Although many corporations have commonly incorporated their businesses in Delaware, it is also a well-known fact that Nevada is a perfect state to begin incorporating your business. Nevada does not have state corporate income tax, nor does it impose fees on any corporate shares. Nevada also does not impose any personal income tax or any franchise tax for corporations or LLCs.
Also, shareholders, directors, and officers of a corporation that is incorporated in Nevada also do not have to be Nevada residents.
What are the different incorporation options and types?
There are a few major and minor differences and advantages between a C corporation, S corporation or limited liability company (LCC) from which business owners can choose when they choose to incorporate (as explained in detail below).
What are the registered agent requirements & fees?

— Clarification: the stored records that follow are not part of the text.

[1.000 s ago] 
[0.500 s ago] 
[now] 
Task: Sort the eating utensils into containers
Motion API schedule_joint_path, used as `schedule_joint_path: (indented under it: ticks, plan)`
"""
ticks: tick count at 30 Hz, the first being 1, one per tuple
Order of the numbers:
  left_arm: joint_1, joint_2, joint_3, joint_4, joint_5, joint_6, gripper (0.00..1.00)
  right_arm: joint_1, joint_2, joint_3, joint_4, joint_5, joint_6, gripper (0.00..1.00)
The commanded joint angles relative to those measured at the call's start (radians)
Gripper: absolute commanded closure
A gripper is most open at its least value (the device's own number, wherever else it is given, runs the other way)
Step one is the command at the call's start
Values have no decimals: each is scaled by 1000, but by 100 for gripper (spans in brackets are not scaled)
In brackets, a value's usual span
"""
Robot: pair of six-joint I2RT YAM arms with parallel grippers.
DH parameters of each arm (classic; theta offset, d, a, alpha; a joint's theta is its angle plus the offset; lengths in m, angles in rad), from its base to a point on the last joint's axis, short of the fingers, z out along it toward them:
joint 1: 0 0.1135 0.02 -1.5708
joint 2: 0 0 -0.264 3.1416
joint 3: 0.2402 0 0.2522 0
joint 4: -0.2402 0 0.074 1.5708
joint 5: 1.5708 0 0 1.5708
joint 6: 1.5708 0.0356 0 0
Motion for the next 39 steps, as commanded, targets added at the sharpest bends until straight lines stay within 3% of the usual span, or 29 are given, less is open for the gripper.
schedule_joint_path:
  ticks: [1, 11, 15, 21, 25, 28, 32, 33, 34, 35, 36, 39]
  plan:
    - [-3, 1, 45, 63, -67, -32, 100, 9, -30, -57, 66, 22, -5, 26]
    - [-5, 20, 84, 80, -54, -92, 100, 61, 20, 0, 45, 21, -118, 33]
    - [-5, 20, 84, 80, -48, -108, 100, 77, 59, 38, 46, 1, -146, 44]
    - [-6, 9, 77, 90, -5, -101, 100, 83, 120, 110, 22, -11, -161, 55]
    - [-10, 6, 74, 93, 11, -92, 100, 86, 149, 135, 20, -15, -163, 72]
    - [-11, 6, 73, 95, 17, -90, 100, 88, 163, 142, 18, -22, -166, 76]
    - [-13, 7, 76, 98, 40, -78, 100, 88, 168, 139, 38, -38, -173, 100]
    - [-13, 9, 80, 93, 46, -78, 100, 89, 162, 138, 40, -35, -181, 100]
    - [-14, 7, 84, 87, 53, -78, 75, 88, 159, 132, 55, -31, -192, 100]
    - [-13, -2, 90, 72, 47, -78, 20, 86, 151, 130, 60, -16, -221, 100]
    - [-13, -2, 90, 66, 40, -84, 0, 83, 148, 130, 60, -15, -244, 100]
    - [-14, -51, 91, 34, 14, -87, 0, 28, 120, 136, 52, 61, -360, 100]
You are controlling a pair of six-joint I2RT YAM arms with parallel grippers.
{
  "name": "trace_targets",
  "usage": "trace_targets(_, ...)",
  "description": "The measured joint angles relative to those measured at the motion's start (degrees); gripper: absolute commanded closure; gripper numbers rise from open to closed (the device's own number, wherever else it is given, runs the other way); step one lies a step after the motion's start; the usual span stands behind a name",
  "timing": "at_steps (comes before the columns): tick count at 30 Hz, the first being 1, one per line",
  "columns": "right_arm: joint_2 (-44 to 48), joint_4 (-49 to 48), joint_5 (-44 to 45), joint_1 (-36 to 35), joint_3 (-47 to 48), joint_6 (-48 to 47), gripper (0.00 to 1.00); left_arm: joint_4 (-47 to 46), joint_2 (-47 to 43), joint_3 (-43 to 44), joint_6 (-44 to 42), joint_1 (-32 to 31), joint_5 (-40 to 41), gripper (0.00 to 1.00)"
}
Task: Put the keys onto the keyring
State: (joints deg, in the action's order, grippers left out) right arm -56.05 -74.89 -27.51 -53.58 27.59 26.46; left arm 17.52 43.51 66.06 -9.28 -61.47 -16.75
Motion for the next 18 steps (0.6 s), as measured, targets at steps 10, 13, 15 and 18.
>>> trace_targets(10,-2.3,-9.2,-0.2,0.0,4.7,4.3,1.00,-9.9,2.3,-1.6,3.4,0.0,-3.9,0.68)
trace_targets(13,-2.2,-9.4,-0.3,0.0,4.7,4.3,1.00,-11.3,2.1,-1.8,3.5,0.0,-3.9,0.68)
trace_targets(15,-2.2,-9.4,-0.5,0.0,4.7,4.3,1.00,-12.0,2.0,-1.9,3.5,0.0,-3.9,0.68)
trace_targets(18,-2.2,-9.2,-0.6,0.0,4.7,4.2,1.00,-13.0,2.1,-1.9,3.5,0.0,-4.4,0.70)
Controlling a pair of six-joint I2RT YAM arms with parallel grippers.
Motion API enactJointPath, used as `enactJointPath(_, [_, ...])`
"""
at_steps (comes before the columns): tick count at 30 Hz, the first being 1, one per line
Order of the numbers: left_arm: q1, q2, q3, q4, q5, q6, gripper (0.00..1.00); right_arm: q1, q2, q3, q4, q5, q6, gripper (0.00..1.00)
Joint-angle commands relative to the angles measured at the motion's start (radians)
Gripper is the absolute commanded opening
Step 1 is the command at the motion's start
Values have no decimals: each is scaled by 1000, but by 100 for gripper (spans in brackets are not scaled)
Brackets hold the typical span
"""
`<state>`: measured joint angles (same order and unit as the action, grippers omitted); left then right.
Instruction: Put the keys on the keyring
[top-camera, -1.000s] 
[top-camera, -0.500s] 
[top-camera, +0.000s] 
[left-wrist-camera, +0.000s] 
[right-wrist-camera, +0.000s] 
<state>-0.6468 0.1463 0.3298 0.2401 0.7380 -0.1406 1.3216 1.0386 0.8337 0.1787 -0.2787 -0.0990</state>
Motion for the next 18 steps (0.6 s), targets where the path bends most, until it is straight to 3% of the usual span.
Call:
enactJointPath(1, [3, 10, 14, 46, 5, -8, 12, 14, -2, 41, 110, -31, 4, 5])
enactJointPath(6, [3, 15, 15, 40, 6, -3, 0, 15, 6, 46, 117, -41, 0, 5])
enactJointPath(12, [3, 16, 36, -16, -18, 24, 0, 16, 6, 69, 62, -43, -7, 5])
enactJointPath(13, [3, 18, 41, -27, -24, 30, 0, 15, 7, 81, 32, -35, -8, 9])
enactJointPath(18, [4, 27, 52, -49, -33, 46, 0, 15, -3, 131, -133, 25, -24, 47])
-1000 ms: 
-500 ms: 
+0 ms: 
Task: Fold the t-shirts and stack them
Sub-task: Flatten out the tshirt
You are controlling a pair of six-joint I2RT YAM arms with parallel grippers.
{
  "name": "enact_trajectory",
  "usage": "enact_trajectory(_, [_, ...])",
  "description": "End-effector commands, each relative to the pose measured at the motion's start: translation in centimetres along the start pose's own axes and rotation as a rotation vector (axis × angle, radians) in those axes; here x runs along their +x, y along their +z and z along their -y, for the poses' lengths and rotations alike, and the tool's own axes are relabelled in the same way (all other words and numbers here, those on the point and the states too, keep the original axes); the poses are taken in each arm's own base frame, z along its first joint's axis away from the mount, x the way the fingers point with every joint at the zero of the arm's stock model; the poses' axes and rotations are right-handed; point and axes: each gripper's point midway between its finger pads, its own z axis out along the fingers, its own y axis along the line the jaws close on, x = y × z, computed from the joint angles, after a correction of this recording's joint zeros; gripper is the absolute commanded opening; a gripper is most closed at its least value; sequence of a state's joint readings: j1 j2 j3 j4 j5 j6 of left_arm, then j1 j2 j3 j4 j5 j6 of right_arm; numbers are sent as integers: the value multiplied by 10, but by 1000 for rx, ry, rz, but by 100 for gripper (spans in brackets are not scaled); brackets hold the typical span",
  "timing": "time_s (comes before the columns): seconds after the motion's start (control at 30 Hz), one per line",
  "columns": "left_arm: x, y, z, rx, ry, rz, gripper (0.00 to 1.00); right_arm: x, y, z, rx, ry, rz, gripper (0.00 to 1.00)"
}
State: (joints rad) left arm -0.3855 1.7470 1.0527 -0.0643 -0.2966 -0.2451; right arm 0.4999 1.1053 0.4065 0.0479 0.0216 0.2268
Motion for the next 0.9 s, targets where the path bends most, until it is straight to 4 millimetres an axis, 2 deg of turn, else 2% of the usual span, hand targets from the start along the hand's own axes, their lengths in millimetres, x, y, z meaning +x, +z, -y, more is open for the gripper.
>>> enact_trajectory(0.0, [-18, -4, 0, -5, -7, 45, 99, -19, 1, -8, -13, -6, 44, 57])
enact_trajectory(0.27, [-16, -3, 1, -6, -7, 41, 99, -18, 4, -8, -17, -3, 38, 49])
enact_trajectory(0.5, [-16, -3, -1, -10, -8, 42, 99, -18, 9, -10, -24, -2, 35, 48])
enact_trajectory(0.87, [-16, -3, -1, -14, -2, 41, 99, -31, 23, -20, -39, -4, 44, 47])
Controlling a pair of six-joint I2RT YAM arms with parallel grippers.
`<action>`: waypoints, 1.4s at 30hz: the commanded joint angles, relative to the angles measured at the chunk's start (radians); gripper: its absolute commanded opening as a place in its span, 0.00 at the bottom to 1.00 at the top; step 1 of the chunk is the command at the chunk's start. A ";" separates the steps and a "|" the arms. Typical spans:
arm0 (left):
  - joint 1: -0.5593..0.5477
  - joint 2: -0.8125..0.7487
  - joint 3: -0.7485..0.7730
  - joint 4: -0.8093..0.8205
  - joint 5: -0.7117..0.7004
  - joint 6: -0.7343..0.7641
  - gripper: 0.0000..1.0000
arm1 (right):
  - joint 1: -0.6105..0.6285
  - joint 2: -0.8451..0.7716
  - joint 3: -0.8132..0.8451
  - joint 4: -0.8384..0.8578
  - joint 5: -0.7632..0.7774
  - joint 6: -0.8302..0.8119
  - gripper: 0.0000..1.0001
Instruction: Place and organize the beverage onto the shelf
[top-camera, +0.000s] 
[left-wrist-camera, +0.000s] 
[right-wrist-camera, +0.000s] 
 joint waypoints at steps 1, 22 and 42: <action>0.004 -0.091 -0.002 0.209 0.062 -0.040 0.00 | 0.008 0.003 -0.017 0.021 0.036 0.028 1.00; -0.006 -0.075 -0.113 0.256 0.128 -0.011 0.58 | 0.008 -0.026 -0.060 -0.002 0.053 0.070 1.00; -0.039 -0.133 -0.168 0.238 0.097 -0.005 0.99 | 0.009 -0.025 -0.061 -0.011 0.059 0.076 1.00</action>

In corporation law, a registered agent, otherwise known as a resident agent or statutory agent, is someone who is authorized to accept legal important documents on behalf of a business or company. Although Nevada does not impose any taxes for corporations or income, they do require an initial and annual statement fee and a business license fee. Please see the link to Nevada’s Secretary of State website below for more in-depth information.
What are the key steps for initial registration and compliance?
In order to get started in incorporating your business in Nevada, there are a few initial steps that business owners must first take. First, your business must choose a corporate name. Nevada’s business name database will allow you to check your corporation name for availability and create a name reservation request for 90 days.
Next, you must file your articles of incorporation with the Secretary of State and create several other books and records.